Ich habe gern meine Depression mit einer gewissen verzweifelten Romantik verbunden, und es kann sogar sein, dass es manchen Texten die gewisse Note gab. Aber mein Umgang mit meinen Emotionen hat am Ende eine Lösung für mich ergeben. Pragmatismus. Dabei handelt es sich nicht um mein gesamtes Weltbild oder die Sicht auf meine Mitmenschen, sondern viel eher um den Umgang mit meinen Problemen und Ängsten. Natürlich habe ich immer noch keine Lust in den Briefkasten zu schauen, da wahrscheinlich eh nur GEZ Briefe und andere Rechnungen auftauchen werden, aber was bringt das Ignorieren. Mithilfe des Pragmatismus nehme ich mir viele Ängste. Aber nicht nur die negativen Emotionen schwäche ich so ab, auch Sachen wie Freude verlieren an Strahlkraft. Erzieher werden ist nicht mein großer Lebenstraum. Ich habe ne soziale Ader, ich finde das interessant und anscheinend hab ich da ein gewisses Talent. Es ist eher eine logische Entscheidung, als eine Selbstfindung. Ich mag meine Mitmenschen, meine Familie. Aber ich weiß, dass das alles eine zeitliche Begrenzung hat. Ich freue mich über Hochzeiten und Geburten im meinem Umfeld, doch selbst kann ich mich nicht für sowas begeistern. Es ist alles ein bisschen wie ein Schulter zucken. Man lässt sie danach nicht hängen, aber es ist halt so wie es ist. Ich bin und werde kein Abenteurer mehr. Meine wilden Jahre sind vorbei, obwohl selbst die kaum Gebrauchtspuren aufweisen.

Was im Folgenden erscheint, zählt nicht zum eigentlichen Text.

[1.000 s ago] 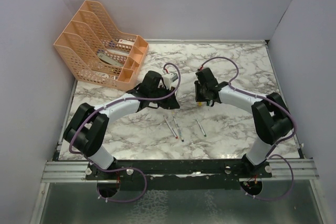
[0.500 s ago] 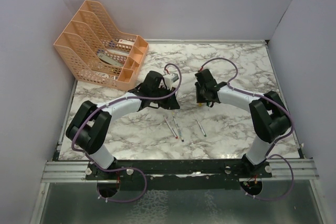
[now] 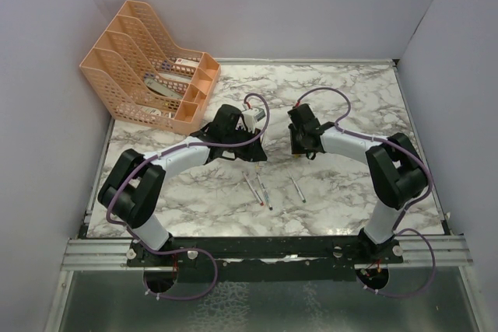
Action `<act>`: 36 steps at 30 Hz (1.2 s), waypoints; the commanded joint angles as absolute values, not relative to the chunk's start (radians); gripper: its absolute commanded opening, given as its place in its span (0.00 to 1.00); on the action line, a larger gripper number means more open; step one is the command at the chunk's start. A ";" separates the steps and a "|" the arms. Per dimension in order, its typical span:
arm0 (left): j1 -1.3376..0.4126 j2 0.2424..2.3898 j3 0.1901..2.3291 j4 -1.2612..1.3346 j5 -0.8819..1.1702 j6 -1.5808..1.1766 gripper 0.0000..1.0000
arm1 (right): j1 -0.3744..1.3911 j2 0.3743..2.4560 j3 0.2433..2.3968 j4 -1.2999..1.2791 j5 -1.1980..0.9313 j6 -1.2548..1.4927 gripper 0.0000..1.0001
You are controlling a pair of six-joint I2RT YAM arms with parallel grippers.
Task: Insert the pens into the pen caps
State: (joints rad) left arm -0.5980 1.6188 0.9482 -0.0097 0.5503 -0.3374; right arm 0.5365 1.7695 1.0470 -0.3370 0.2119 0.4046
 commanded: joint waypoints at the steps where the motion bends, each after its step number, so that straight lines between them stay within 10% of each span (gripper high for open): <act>1: -0.603 1.628 0.970 -0.004 0.568 -0.323 0.00 | 0.538 1.794 1.042 -0.324 0.199 0.397 0.22; 15: -0.603 1.638 0.982 -0.017 0.573 -0.307 0.00 | 0.538 1.839 1.051 -0.345 0.151 0.410 0.01; 36: -0.617 1.585 0.948 0.075 0.640 -0.388 0.00 | 0.538 1.480 1.057 -0.080 0.085 0.442 0.01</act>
State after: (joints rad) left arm -0.6014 1.6382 0.9691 -0.0097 0.5777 -0.3248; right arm 0.5365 1.5997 1.1007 -0.2649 0.1249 0.4217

Ich habe meinen Frieden mit dem Leben geschlossen. Es hat mich viel Zeit gekostet und in unserer Wirtschaftform damit auch Geld, und das wird mich immer ärgern. Aber nun bin ich halt mit allem ein bisschen später dran. Sonst versuche ich mein Leben ein bisschen nach dieser Philosophie auszurichten. Kein Arschloch sein, bisschen Empathie und bewusstes Handeln in die Außenwelt tragen und einfach mal alles gut sein lassen. Nicht, dass mir das alles immer gelingen würde, aber man kann es ja mal versuchen.
Was kann ich noch sagen? Das hier ist kein Neustart, der Kessel wird nicht neu begonnen. Hab manchmal Bock auf podcasten, aber hab selber kein Plan worüber und wem ich das machen könnte. So lange bleibt mein kreativer Output wahrscheinlich nur ab und zu ein Let´s play zu veröffentlichen.
Also dann Leute, ich hoffe ihr verliert nicht den Mut eure alltäglichen Kämpfe zu bestreiten, und irgendwie kriegen wir das alles hin. Martin viel Erfolg mit seinen neuen Tracks und Oli viel Kraft für alle folgenden Ereignisse.
Und zum Schluss ein ehrliches Dankeschön an euch da draußen, ihr habt nicht an Bedeutung für mich verloren, egal wie oft man sich sieht. Kuss auf die Stirn.